■ Available data ■
....................

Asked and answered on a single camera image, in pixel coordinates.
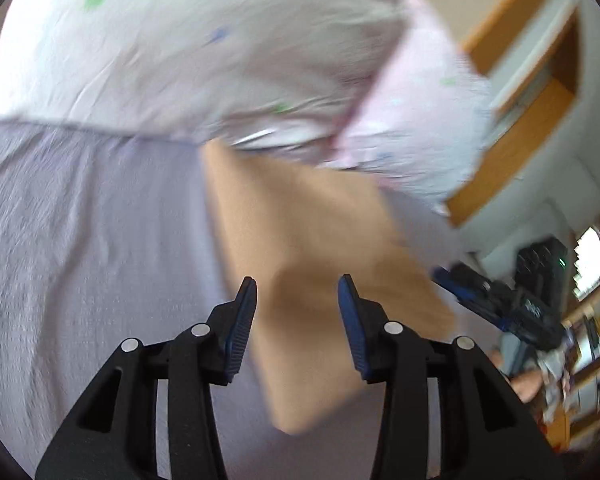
brown paper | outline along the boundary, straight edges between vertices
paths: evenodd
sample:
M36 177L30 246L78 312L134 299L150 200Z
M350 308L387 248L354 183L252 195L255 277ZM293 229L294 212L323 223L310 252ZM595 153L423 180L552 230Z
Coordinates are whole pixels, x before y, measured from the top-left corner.
M453 330L370 177L246 156L219 141L203 158L229 285L258 283L250 349L277 428L304 431L363 387L338 309L342 274L421 336Z

mattress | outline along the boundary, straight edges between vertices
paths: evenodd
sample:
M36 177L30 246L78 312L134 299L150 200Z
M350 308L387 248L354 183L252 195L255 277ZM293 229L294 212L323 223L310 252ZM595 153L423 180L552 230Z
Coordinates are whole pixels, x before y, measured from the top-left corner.
M173 338L235 293L224 285L203 179L191 144L0 122L0 439L30 475L123 339ZM426 204L387 198L421 264L461 256ZM489 349L498 331L440 294L456 333ZM299 436L270 424L249 351L234 383L212 395L230 478L368 478L382 385ZM167 476L165 400L161 384L158 472ZM433 424L438 413L432 394ZM439 431L430 447L435 471Z

metal rivet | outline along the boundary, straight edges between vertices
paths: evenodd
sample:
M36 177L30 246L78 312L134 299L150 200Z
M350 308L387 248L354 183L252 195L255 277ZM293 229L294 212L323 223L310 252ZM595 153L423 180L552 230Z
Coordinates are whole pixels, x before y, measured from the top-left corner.
M475 346L474 340L465 335L460 336L458 339L456 339L456 344L462 350L471 350L471 348L473 348Z
M404 327L397 321L388 321L384 324L384 331L388 334L397 335L402 333L402 330L404 330Z
M198 323L191 327L191 333L196 337L202 337L211 332L211 327L206 323Z
M133 339L130 337L129 339L125 339L120 345L123 352L133 352L136 348L138 348L138 339Z

white pillow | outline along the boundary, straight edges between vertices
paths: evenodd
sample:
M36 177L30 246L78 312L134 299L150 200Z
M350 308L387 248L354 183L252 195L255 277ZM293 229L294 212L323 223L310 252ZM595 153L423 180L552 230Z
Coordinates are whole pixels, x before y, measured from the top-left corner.
M0 118L288 146L332 132L403 30L398 0L14 0Z

window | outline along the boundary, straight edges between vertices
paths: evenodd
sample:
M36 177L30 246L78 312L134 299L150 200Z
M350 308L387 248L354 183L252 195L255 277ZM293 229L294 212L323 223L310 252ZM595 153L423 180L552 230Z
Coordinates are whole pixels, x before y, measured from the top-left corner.
M576 246L576 288L573 293L581 300L600 284L600 233L590 227Z

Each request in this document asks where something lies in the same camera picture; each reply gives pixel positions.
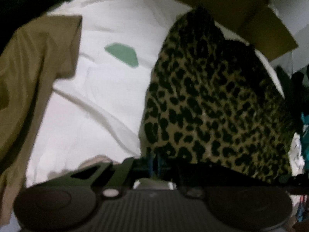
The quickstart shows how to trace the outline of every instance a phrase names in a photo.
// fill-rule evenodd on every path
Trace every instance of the leopard print pillow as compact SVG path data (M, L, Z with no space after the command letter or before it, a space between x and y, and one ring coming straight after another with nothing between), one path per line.
M198 7L177 20L152 71L142 147L272 182L291 172L290 112L252 46Z

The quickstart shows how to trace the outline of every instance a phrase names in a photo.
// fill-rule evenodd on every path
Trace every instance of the white cloth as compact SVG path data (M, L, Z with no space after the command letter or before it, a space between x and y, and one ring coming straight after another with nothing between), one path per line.
M80 53L74 78L53 85L28 164L27 187L98 155L118 162L140 155L138 134L151 70L170 27L189 9L174 0L72 0L49 13L83 16ZM239 38L220 27L227 38ZM135 49L138 67L104 50L115 42Z
M291 149L289 151L289 160L292 168L292 175L302 174L305 167L305 160L302 157L302 145L300 143L300 135L294 134Z

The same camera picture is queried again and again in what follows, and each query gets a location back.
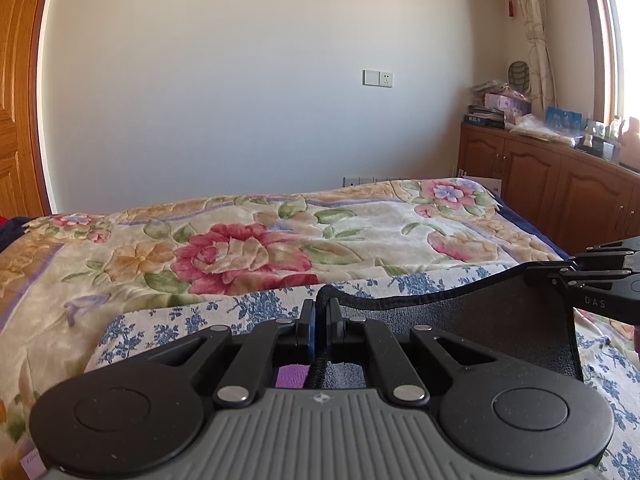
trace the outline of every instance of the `blue floral fabric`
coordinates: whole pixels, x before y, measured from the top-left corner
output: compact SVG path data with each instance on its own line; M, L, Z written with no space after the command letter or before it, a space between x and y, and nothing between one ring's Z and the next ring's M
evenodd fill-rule
M505 268L504 265L454 267L333 285L360 298L410 296L466 285ZM108 326L86 370L112 364L210 324L226 324L234 333L242 333L268 319L295 319L303 301L314 298L321 287L265 290L208 303L123 314ZM584 381L607 399L616 421L599 469L605 478L612 480L640 480L640 372L607 335L578 311L575 327Z

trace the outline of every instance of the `wall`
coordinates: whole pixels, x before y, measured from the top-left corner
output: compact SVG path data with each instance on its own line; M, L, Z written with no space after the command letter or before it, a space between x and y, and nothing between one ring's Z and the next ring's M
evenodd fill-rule
M59 211L450 174L504 0L50 0L41 128ZM362 70L394 88L362 86Z
M507 24L509 63L529 60L524 24L517 16ZM556 99L564 110L593 116L593 38L587 0L546 0L546 40Z

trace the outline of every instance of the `curtain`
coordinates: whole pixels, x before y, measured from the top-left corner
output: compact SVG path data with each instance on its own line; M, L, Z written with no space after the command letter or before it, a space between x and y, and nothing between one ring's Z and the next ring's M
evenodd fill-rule
M544 117L546 108L556 104L554 78L546 49L545 0L516 0L524 20L529 51L532 110Z

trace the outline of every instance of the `door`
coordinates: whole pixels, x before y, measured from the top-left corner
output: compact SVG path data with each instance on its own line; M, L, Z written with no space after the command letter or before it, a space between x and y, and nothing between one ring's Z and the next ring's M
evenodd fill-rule
M556 194L561 156L517 140L504 141L502 198L543 233Z
M0 216L41 216L32 45L40 0L0 0Z
M482 130L460 130L458 169L468 176L500 178L504 139Z
M633 184L564 156L548 236L569 254L624 237Z
M625 235L622 238L640 236L640 186L634 186L629 204L629 213L626 215Z

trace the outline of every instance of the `stack of books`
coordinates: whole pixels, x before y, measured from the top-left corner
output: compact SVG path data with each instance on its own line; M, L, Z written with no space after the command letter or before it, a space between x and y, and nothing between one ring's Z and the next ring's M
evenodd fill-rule
M486 106L470 105L469 113L465 115L465 123L476 126L504 129L504 112Z

....................

■ Exercise ■
Return the listing exactly as it appears, excluding any image.

■ Task result ■
Asked and answered on a single camera image, in pixel coordinates.
brown paper | outline along the boundary, straight edges between vertices
paths: evenodd
sample:
M36 177L30 246L78 312L134 299L150 200Z
M350 308L387 248L354 183L252 195L255 277ZM293 229L294 212L323 223L310 252ZM595 153L423 180L552 230Z
Coordinates are whole pixels, x before y, measured from the top-left corner.
M453 330L370 177L246 156L219 141L203 158L229 285L258 283L250 349L277 428L304 431L363 387L338 309L342 274L421 336Z

mattress | outline along the boundary, straight edges between vertices
paths: evenodd
sample:
M36 177L30 246L78 312L134 299L150 200Z
M350 308L387 248L354 183L252 195L255 277ZM293 229L294 212L323 223L310 252ZM595 153L423 180L552 230Z
Coordinates are whole pixels, x before y, measured from the top-left corner.
M173 338L235 293L224 285L203 179L191 144L0 122L0 439L30 475L123 339ZM426 204L387 198L421 264L461 256ZM489 349L498 331L440 294L456 333ZM299 436L270 424L249 351L234 383L212 395L230 478L368 478L382 385ZM167 476L165 400L161 384L158 472ZM433 424L438 413L432 394ZM439 431L430 447L435 471Z

metal rivet | outline along the boundary, straight edges between vertices
paths: evenodd
sample:
M36 177L30 246L78 312L134 299L150 200Z
M350 308L387 248L354 183L252 195L255 277ZM293 229L294 212L323 223L310 252ZM595 153L423 180L552 230Z
Coordinates are whole pixels, x before y, measured from the top-left corner.
M475 346L474 340L465 335L460 336L458 339L456 339L456 344L462 350L471 350L471 348L473 348Z
M404 327L397 321L388 321L384 324L384 331L388 334L397 335L402 333L402 330L404 330Z
M198 323L191 327L191 333L196 337L202 337L211 332L211 327L206 323Z
M133 339L130 337L129 339L125 339L120 345L123 352L133 352L136 348L138 348L138 339Z

white pillow | outline along the boundary, straight edges between vertices
paths: evenodd
sample:
M36 177L30 246L78 312L134 299L150 200Z
M350 308L387 248L354 183L252 195L255 277ZM293 229L294 212L323 223L310 252ZM595 153L423 180L552 230Z
Coordinates are whole pixels, x before y, measured from the top-left corner.
M0 118L288 146L332 132L403 30L398 0L14 0Z

window | outline along the boundary, straight edges between vertices
paths: evenodd
sample:
M36 177L30 246L78 312L134 299L150 200Z
M350 308L387 248L354 183L252 195L255 277ZM293 229L294 212L323 223L310 252ZM595 153L423 180L552 230Z
Coordinates are whole pixels, x before y, measured from the top-left corner.
M576 246L576 288L573 293L581 300L600 284L600 233L590 227Z

Each request in this document asks where something lies in the same camera picture; each reply gives pixel positions.
The quickstart shows how to trace the outline of every instance a phrase names in a photo.
// fill-rule evenodd on every path
Trace every instance of the leopard print pillow as compact SVG path data (M, L, Z with no space after the command letter or before it, a space between x and y, and one ring coming straight after another with nothing between), one path per line.
M198 7L177 20L152 71L142 147L272 182L291 172L290 112L252 46Z

The quickstart shows how to trace the outline of every instance a phrase names in a photo.
// fill-rule evenodd on every path
Trace every instance of the white cloth as compact SVG path data (M, L, Z with no space after the command letter or before it, a space between x and y, and one ring coming straight after another with nothing between), one path per line.
M80 53L74 78L53 85L28 164L27 187L98 155L118 162L140 155L138 134L151 70L170 27L189 9L174 0L72 0L49 13L83 16ZM239 38L220 27L227 38ZM135 49L138 67L104 50L115 42Z
M291 149L289 151L289 160L292 168L292 175L302 174L305 167L305 160L302 157L302 145L300 143L300 135L294 134Z

The same camera picture is queried again and again in what follows, and each query gets a location back.
trace the outline of every instance of the `blue floral fabric`
coordinates: whole pixels, x before y, measured from the top-left corner
output: compact SVG path data with each instance on its own line; M, L, Z written with no space after the command letter or before it, a space between x and y, and nothing between one ring's Z and the next ring's M
evenodd fill-rule
M505 268L504 265L454 267L333 285L360 298L410 296L466 285ZM108 326L86 370L112 364L210 324L226 324L234 333L242 333L268 319L295 319L303 301L314 298L321 287L265 290L208 303L123 314ZM584 381L607 399L616 421L599 469L605 478L612 480L640 480L640 372L607 335L578 311L575 327Z

trace the outline of every instance of the `wall`
coordinates: whole pixels, x before y, measured from the top-left corner
output: compact SVG path data with each instance on its own line; M, L, Z written with no space after the command letter or before it, a space between x and y, and nothing between one ring's Z and the next ring's M
evenodd fill-rule
M59 211L450 174L504 0L50 0L41 128ZM362 70L394 88L362 86Z
M507 24L509 63L529 60L524 24L517 16ZM556 99L564 110L593 116L593 38L587 0L546 0L546 40Z

trace the outline of every instance of the `curtain`
coordinates: whole pixels, x before y, measured from the top-left corner
output: compact SVG path data with each instance on its own line; M, L, Z written with no space after the command letter or before it, a space between x and y, and nothing between one ring's Z and the next ring's M
evenodd fill-rule
M544 117L546 108L556 104L554 78L546 49L545 0L516 0L524 20L529 51L532 110Z

trace the outline of every instance of the `door`
coordinates: whole pixels, x before y, measured from the top-left corner
output: compact SVG path data with each instance on its own line; M, L, Z written with no space after the command letter or before it, a space between x and y, and nothing between one ring's Z and the next ring's M
evenodd fill-rule
M556 194L561 156L517 140L504 141L502 198L543 233Z
M0 216L41 216L32 45L40 0L0 0Z
M482 130L460 130L458 169L468 176L500 178L504 139Z
M633 184L564 156L548 236L569 254L624 237Z
M625 235L622 238L640 236L640 186L634 186L629 204L629 213L626 215Z

trace the outline of every instance of the `stack of books`
coordinates: whole pixels, x before y, measured from the top-left corner
output: compact SVG path data with each instance on its own line; M, L, Z written with no space after the command letter or before it, a space between x and y, and nothing between one ring's Z and the next ring's M
evenodd fill-rule
M486 106L470 105L469 113L465 115L465 123L476 126L504 129L504 112Z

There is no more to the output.